The apparatus further includes an array antenna 401, an array antenna driving unit 402, a beamforming generation unit 403, and a command analysis unit 404. The command analysis unit 404 may be inside the system control unit 251. The array antenna drive unit 402 includes a data modulation / demodulation unit. The beamforming generation unit 403 outputs a control signal for imparting directivity to the beam of the array antenna 401. Based on this control signal, the array antenna drive unit 402 drives the array antenna 401. The command analysis unit 404 analyzes a command from the signal received through the antenna, and sets the operation mode of this high-vision camera together with the system control unit 521.

  FIG. 3 shows an essential part of the present invention shown in FIGS. Each block is denoted by the same reference numerals as those in FIGS.

  FIG. 4 is an explanatory diagram showing the operation of the apparatus of the present invention. Assume that the television receiver 100 is used to view still image (picture) or moving image (movie) data of the high-definition camera 200. First, as shown in Example A, mutual authentication between devices is performed to complete wireless connection.

  The high-vision camera 200 transmits display data (icon data) representing the function. Then, the display control apparatus 100 displays an icon indicating a function on the screen. In example A, the picture icon is shown on the left and the movie icon is shown on the right. This indicates that the high-vision camera 200 has a picture playback function and a movie playback function. Next, when the user moves the high-definition camera 200 to the left as shown in Example B1, the positional relationship between the high-definition camera 200 and the display control device 100 is analyzed by the previous position analysis unit 24.

  In this analysis, it is determined to which position the high-vision camera 200 has moved relative to the display control device 100 by determining the beam scanning operation and the reception status of the transmission signal from the high-vision camera 200.

  When the high-vision camera 200 moves to the position shown in Example B1, the control unit 11 transmits a command to the high-vision camera 200 so as to execute picture reproduction. Then, the high-vision camera 200 shifts to a picture playback mode, and transmits the picture content to be played back to the television receiving device 100 (display control device 100).

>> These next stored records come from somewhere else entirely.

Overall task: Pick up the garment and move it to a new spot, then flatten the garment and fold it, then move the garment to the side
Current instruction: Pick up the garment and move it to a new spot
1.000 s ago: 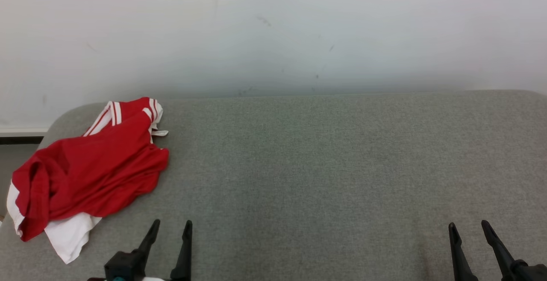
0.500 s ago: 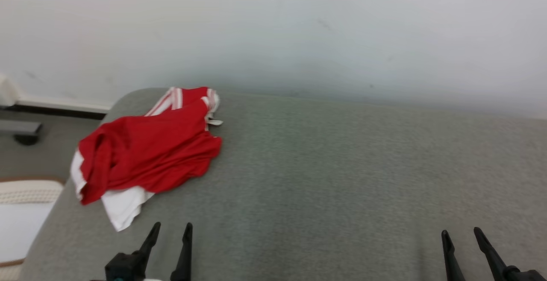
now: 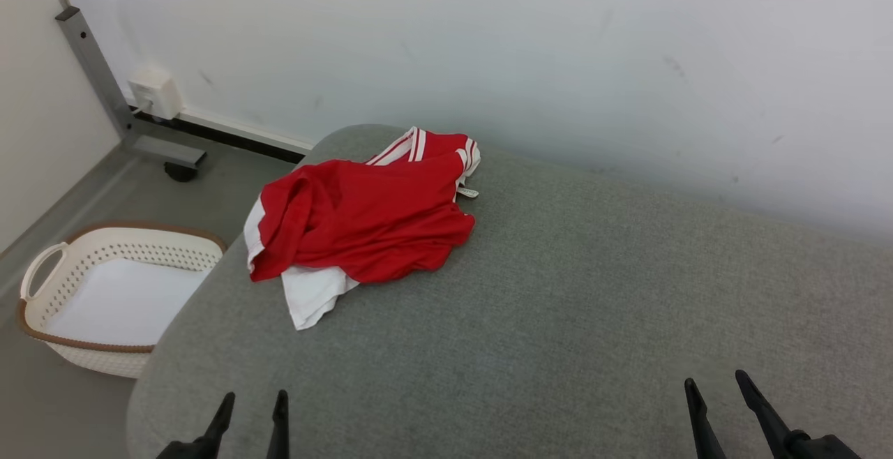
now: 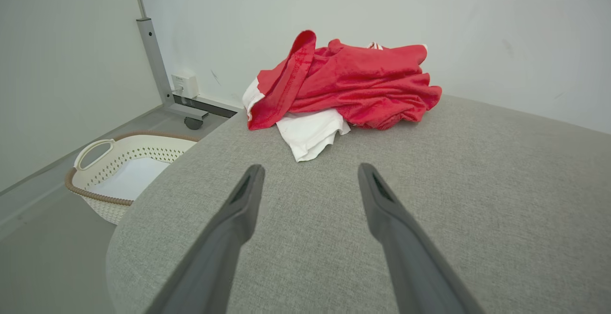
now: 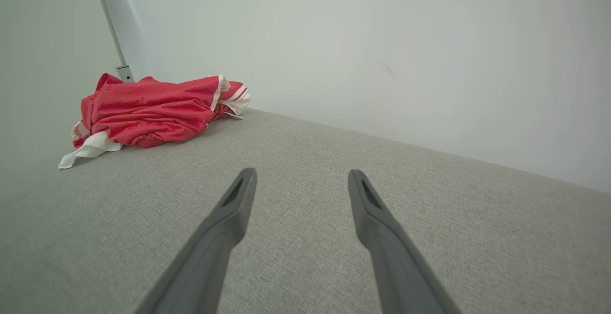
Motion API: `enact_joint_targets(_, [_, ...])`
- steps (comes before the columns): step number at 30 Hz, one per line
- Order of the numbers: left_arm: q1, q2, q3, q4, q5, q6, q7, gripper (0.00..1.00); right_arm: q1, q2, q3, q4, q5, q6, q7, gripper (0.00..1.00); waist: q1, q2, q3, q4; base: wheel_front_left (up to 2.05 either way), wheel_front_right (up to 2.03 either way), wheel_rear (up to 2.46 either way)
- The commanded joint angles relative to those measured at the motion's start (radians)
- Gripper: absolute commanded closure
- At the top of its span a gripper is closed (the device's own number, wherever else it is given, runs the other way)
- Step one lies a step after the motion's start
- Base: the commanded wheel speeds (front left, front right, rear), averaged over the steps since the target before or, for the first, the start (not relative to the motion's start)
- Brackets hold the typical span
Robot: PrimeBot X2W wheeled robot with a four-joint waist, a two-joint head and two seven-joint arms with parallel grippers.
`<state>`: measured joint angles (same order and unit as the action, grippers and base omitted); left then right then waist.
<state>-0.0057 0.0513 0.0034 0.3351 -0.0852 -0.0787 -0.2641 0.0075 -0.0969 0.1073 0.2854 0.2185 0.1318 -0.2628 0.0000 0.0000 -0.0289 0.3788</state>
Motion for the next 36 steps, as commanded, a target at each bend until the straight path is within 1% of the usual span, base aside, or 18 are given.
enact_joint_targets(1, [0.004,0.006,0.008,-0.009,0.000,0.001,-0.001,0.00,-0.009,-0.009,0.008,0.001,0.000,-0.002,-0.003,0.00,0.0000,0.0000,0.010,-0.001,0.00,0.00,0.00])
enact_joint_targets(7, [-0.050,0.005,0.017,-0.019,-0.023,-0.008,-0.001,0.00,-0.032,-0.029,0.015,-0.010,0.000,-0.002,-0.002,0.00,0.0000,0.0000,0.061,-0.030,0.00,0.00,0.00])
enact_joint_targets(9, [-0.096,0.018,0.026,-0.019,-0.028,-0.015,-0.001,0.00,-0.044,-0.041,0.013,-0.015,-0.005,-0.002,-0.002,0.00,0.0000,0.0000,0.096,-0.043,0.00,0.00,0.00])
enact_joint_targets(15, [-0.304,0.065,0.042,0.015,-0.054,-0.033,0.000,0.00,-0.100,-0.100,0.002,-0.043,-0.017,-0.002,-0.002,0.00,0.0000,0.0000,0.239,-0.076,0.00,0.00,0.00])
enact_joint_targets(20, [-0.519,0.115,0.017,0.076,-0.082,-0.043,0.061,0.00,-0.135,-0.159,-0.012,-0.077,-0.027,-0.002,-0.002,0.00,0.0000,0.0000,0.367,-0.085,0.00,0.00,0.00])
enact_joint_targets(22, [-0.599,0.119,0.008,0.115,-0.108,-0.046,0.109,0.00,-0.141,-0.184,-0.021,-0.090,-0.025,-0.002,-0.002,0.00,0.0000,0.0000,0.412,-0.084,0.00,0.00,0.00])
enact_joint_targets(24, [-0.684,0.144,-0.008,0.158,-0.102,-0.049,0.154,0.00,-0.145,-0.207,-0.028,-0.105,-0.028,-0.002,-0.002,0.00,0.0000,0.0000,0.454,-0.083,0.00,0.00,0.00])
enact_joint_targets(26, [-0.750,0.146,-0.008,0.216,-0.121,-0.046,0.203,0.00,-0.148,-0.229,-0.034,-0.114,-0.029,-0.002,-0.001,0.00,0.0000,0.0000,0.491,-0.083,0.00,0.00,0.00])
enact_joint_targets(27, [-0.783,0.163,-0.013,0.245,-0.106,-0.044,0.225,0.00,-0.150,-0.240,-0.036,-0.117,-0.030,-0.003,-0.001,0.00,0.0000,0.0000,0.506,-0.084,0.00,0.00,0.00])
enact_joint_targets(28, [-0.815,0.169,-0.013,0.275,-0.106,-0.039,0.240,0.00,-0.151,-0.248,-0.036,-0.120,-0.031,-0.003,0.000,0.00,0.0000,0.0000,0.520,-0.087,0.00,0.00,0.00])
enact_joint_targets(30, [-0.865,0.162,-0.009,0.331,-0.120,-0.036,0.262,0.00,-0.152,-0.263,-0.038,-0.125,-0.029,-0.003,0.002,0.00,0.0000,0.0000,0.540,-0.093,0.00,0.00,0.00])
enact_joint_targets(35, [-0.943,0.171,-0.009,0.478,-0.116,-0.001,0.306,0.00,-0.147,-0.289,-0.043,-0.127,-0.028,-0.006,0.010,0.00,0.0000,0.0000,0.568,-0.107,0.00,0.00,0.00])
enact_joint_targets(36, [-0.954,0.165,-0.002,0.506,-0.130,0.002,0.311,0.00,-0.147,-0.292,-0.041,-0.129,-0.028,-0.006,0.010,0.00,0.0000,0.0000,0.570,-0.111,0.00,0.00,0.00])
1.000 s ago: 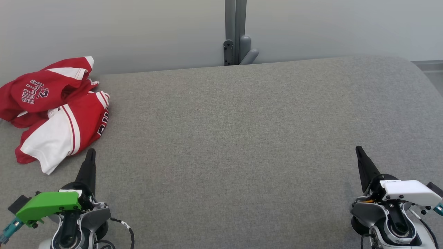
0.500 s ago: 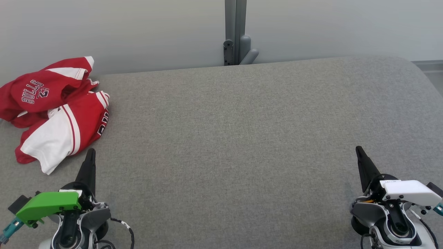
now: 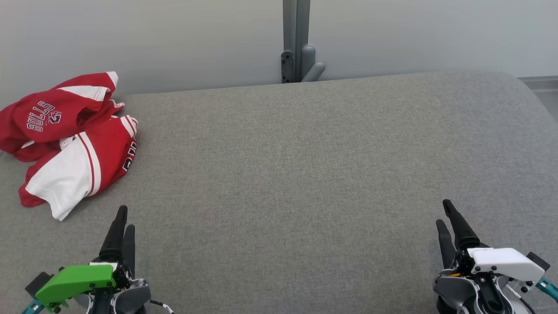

The television receiving device 100 (display control device 100) executes a picture reproduction mode.

  Conversely, as shown in Example B2 of FIG. 4, when the high-vision camera 200 is moved, the positional relationship with the display control device 100 is analyzed by the previous position analysis unit 24. In this case, the moving image playback mode is entered. That is, the display control apparatus 100 analyzes the position of the high-vision camera 200 and transmits a command so as to perform operation reproduction. Then, the high-definition camera 200 shifts to a moving image playback mode and starts transmitting content. The display control apparatus 100 receives the content wirelessly and displays it on the display unit.

    FIG. 5 shows an example of an electric field pattern of an antenna beam transmitted from the array antenna of the display control apparatus 100 described above. The wireless device used in the present invention includes an array antenna that allows a plurality of antennas having the same characteristics to be arranged and a beam to be directed in a desired direction using the phase difference in which excitation is shifted. For example, when three elements are arranged in a straight line at equal intervals and excited at half wavelength, the amplitude increases when the waves excited from each element overlap, and the beam does not overlap because the waves do not overlap in some places. In addition, there is a place where the beam is weakened by the influence of each wave. In the example of FIG. 5, a strong beam is formed in the top and bottom front direction. Here, an example in which there are three basic elements has been given, but using this characteristic, the mounting position of the antenna element, and excitation with shifted phases by mounting multiple elements, a more accurate beam Can be formed, and a beam directed to a wireless device with which communication is performed can be formed.

  For example, there is a wireless HD as a representative of a wireless communication system using a millimeter wave, and a fluctuation amount due to movement of a high-definition camera can be obtained by applying the above-described beam forming function of the wireless HD. The beam shape of the wireless communication path formed by moving the high-definition camera changes. By analyzing this, it is detected to which side the high-definition camera has moved, and an appropriate guide screen is displayed on the TV monitor (display unit). Can be provided to users. If the wireless device can emit a more accurate beam, it can provide the user with two or more options on the monitor.

  FIG. 6 shows a flowchart relating to the apparatus of the present invention. When wireless device A (television display control device 100) and wireless device B (high-vision camera 200) are communicating (step S1), an option (icon) with wireless device A is displayed on the monitor (step S2). . The user who sees it moves it from the currently installed position of the wireless device B in the direction of the desired option (icon) according to the screen display (step S3). The beam direction of the communication path is changed by the movement (step S4), and the change of the inclination of the beam direction, that is, the state of the phase difference is analyzed to determine which of the wireless devices B is relative to the wireless device A. (Step S5). That is, the arrangement relationship between devices is determined. If the analysis fails, the wireless device B is moved again to reanalyze the beam change (step S6). If the analysis is successful, the option selected by the user to the wireless device A in accordance with the moving direction of the wireless device B is output to the monitor and transmitted to the user (step S7).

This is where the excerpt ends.